Whereas like most people involved very closely in the charity sector I am concerned with the 'proposed' cap on tax relief, however I am more concerned that if the sector shouts about unsubstatiated figures of lost income it will do more harm than good. Of course we must make our representations but if I was a government minister I would want some hard evidence of the figures and find it difficult to know how any of the sums being talked about have been calaculated. To a mere humble accountant it seems impossible, based on a reasonably good understanding of what the legislation says, to come anyway near calcultaing a total number. Please let me see the figure to dispel my scepitism!

Carl Allen
13 Apr 2012
Response to [Nick Brooks]

Like the paranoia with the charity Icelandic investments, will we see the same paranoia from the affected part of the sector when the consultation on the matter starts

Gary Wiltshire
13 Apr 2012

There are so many figures doing the rounds, and plucking sums out of the air does nothing to underpin the strength of any case that the charitable sector has in this argument. How on earth has Matthew Bocock arrived at £1bn?

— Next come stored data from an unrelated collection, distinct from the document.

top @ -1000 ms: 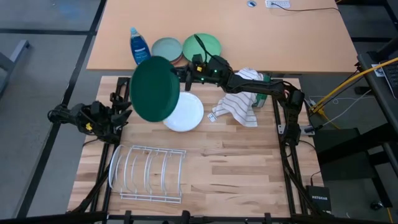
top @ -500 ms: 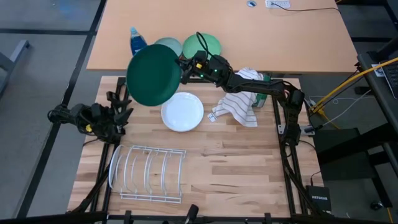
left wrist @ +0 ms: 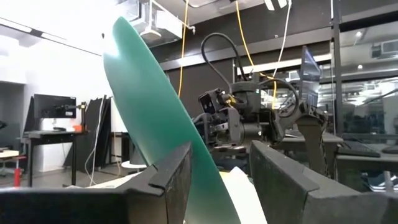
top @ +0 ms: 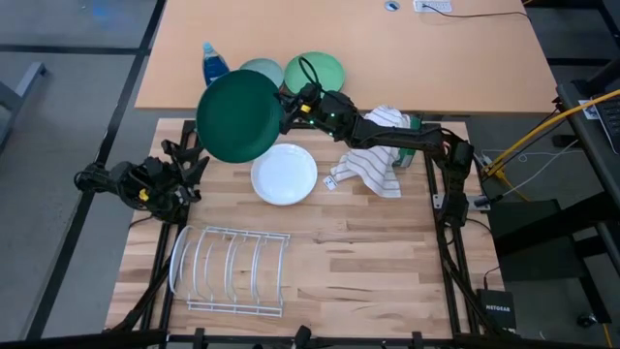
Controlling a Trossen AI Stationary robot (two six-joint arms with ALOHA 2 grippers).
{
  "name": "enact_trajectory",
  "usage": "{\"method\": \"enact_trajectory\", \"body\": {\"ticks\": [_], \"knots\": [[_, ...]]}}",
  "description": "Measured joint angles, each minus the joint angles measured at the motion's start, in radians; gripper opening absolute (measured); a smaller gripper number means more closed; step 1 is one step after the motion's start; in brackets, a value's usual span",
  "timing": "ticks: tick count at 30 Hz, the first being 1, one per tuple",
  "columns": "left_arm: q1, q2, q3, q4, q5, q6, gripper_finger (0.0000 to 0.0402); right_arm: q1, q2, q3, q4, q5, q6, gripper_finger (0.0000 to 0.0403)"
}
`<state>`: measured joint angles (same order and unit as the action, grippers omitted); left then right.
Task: Sort dishes
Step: Put the green plate in the white dish rack
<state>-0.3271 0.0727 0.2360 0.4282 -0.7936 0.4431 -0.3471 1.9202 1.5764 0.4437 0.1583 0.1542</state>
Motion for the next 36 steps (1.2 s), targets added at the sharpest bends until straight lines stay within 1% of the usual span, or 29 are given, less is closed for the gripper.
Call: {"method": "enact_trajectory", "body": {"ticks": [12,14,18,22,24,31,36], "knots": [[0.000,0.000,0.000,-0.002,-0.010,-0.018,0.0153,0.001,0.000,0.000,0.010,-0.001,-0.028,0.0008],[0.000,0.000,0.000,-0.002,-0.046,-0.043,0.0153,0.002,0.000,0.000,0.009,0.016,-0.029,0.0008],[0.000,0.000,0.000,-0.003,-0.152,-0.069,0.0153,0.003,0.000,0.000,0.000,0.027,-0.032,0.0008],[0.000,0.000,0.000,-0.003,-0.208,-0.070,0.0153,0.012,0.000,0.000,-0.023,0.055,-0.031,0.0009],[0.001,0.000,0.000,-0.002,-0.219,-0.071,0.0153,0.015,0.000,0.000,-0.050,0.074,-0.026,0.0009],[0.001,0.000,0.000,-0.013,-0.222,-0.088,0.0153,0.015,0.002,0.000,-0.181,0.120,0.108,0.0007],[0.000,0.000,0.000,-0.057,-0.217,-0.119,0.0152,0.010,0.002,0.000,-0.241,0.137,0.189,0.0007]]}}
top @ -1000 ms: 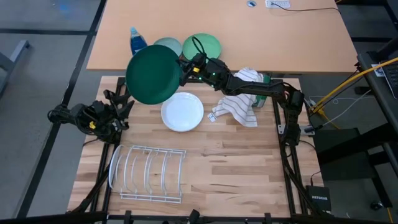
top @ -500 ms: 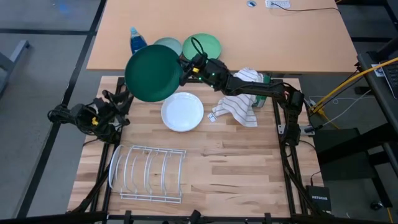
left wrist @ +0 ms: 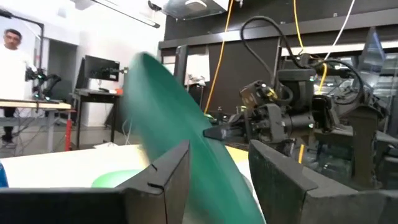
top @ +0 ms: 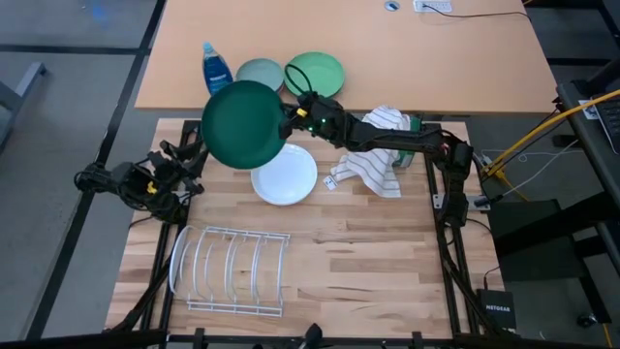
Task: Sort dishes
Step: Put the green plate in the white dish rack
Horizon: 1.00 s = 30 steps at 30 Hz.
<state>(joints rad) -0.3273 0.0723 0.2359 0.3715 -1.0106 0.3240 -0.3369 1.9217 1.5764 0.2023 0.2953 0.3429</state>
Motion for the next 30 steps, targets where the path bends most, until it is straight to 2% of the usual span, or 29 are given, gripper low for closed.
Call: {"method": "enact_trajectory", "body": {"ticks": [4,7,14,18,25,28,30], "knots": [[0.000,0.000,0.000,-0.022,0.001,-0.029,0.0153,-0.016,0.000,0.000,-0.063,-0.015,0.080,0.0007],[0.000,0.000,0.000,-0.026,0.001,-0.034,0.0153,-0.041,0.000,0.000,-0.093,-0.079,0.149,0.0007],[0.000,0.000,0.000,-0.023,0.043,-0.037,0.0153,-0.119,-0.007,0.000,-0.142,-0.360,0.358,0.0007],[0.000,0.000,0.000,-0.017,0.151,-0.036,0.0153,-0.163,-0.011,0.000,-0.212,-0.562,0.497,0.0007],[0.000,0.000,0.000,-0.015,0.434,0.034,0.0153,-0.187,-0.012,0.000,-0.386,-0.921,0.614,0.0007],[0.000,0.000,0.000,-0.016,0.533,0.091,0.0153,-0.175,-0.012,0.000,-0.491,-1.004,0.622,0.0007],[0.000,0.000,0.000,-0.016,0.567,0.133,0.0153,-0.160,-0.012,0.000,-0.568,-1.015,0.622,0.0007]]}}
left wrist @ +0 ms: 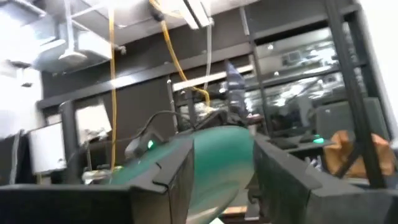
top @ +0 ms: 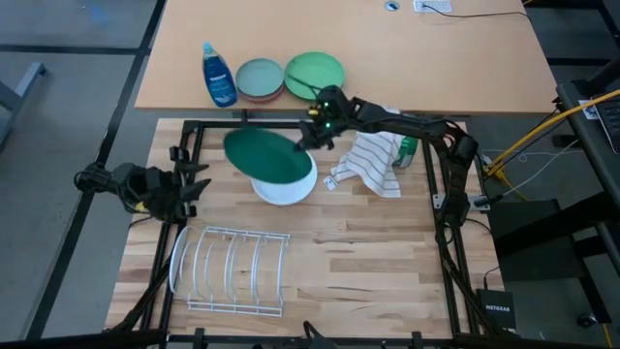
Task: Sort dishes
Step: Put the green plate in the white dish rack
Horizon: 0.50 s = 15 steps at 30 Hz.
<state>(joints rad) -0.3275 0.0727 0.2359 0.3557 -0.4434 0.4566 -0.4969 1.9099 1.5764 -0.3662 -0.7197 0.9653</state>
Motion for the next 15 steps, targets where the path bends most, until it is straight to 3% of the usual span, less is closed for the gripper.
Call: {"method": "enact_trajectory", "body": {"ticks": [5,10,15], "knots": [[0.000,0.000,0.000,0.000,0.006,0.046,0.0153,0.047,0.000,0.000,-0.152,-0.011,-0.002,0.0007],[0.000,0.000,0.001,-0.042,0.039,-0.071,0.0153,0.097,0.000,0.000,-0.177,-0.023,-0.001,0.0007],[0.000,0.000,0.002,-0.086,0.148,-0.223,0.0153,0.136,0.000,0.000,-0.178,-0.039,-0.001,0.0007]]}}
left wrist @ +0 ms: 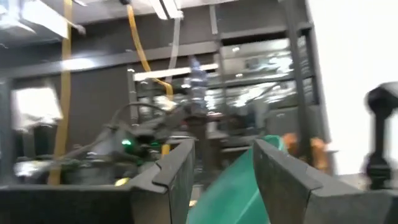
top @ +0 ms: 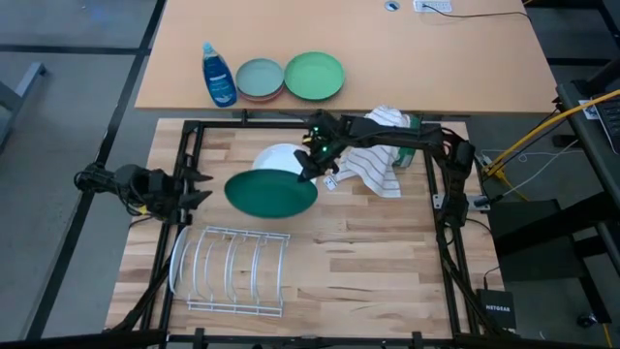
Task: Sort dishes
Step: Put the green plate in the white dish rack
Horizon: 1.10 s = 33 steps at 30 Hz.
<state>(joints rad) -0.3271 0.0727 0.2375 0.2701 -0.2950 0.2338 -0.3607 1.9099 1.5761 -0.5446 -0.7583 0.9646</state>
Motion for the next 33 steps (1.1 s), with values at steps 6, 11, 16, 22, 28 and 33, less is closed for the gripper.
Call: {"method": "enact_trajectory", "body": {"ticks": [6,11,16,22,28,33], "knots": [[0.000,0.000,0.000,-0.002,0.073,-0.128,0.0153,0.030,0.000,0.000,0.001,-0.011,0.001,0.0007],[0.000,0.000,0.000,-0.001,0.074,-0.143,0.0153,0.035,0.000,0.000,0.002,-0.012,0.000,0.0007],[0.001,0.000,0.000,0.002,0.073,-0.120,0.0153,0.033,0.000,0.000,0.004,-0.010,0.006,0.0007],[0.000,0.000,0.000,0.004,0.079,0.079,0.0153,0.033,0.000,0.000,0.004,-0.010,0.008,0.0007],[0.000,0.000,0.000,0.004,0.079,0.131,0.0153,0.033,0.000,0.000,0.004,-0.010,0.008,0.0007],[0.000,0.000,0.000,0.003,0.035,0.087,0.0153,0.033,0.000,0.000,0.004,-0.010,0.009,0.0007]]}}
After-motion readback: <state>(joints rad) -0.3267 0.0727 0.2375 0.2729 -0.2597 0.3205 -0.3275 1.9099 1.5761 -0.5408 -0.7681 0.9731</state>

There's an essential dilemma here: You cannot argue for more state funding, for the rich to pay higher taxes to cover it, and not to restrict the access they have to tax allowances that erode what goes to the state. Let wealthy people make all the donations they want, but let them do it from their post tax earnings. At least the state is somewhat democratically accountable for how it spends its money. Wealthy donors are not.

This whole debate is not about donations, it is about the role of Gift Aid in multiplying the value of them, and the role the state plays in defining the scope of Gift Aid.

Carl Allen
13 Apr 2012
Response to [Gary Wiltshire]

Give to Caesar what is Caesar,s and give to charity what you can.

Jon Codd
13 Apr 2012
Response to [Gary Wiltshire]

I don't normally side with the super-rich, but this is about much more than HM Gov doing away with clever tax mitigation schemes.

In the first place, there is something fundamentally wrong with taxing income that has been given away. If foregone, it's simply not income.

Secondly, this is about the least effective way of taxing the rich I can think of. The choices for philanthropists become very stark. A wealthy someone who wants good causes to benefit from say half of their income will have the choice of paying income tax at 45 % or, if they go ahead and donate, 145 %. Would you?

No, it's not the rich who will be penalised to any great extent. The real losers will be those at the bottom of the heap who depend on charity, plus educational and research institutions, which lay foundations for future prosperity. These proposals rob the worst off in society today and once again the next generation. All in a desperate attempt by a creaking government to balance the books today.

Oh the wonders of quantum economics, when the Os-Camron particle can be in Burma and on the moon at the same instant.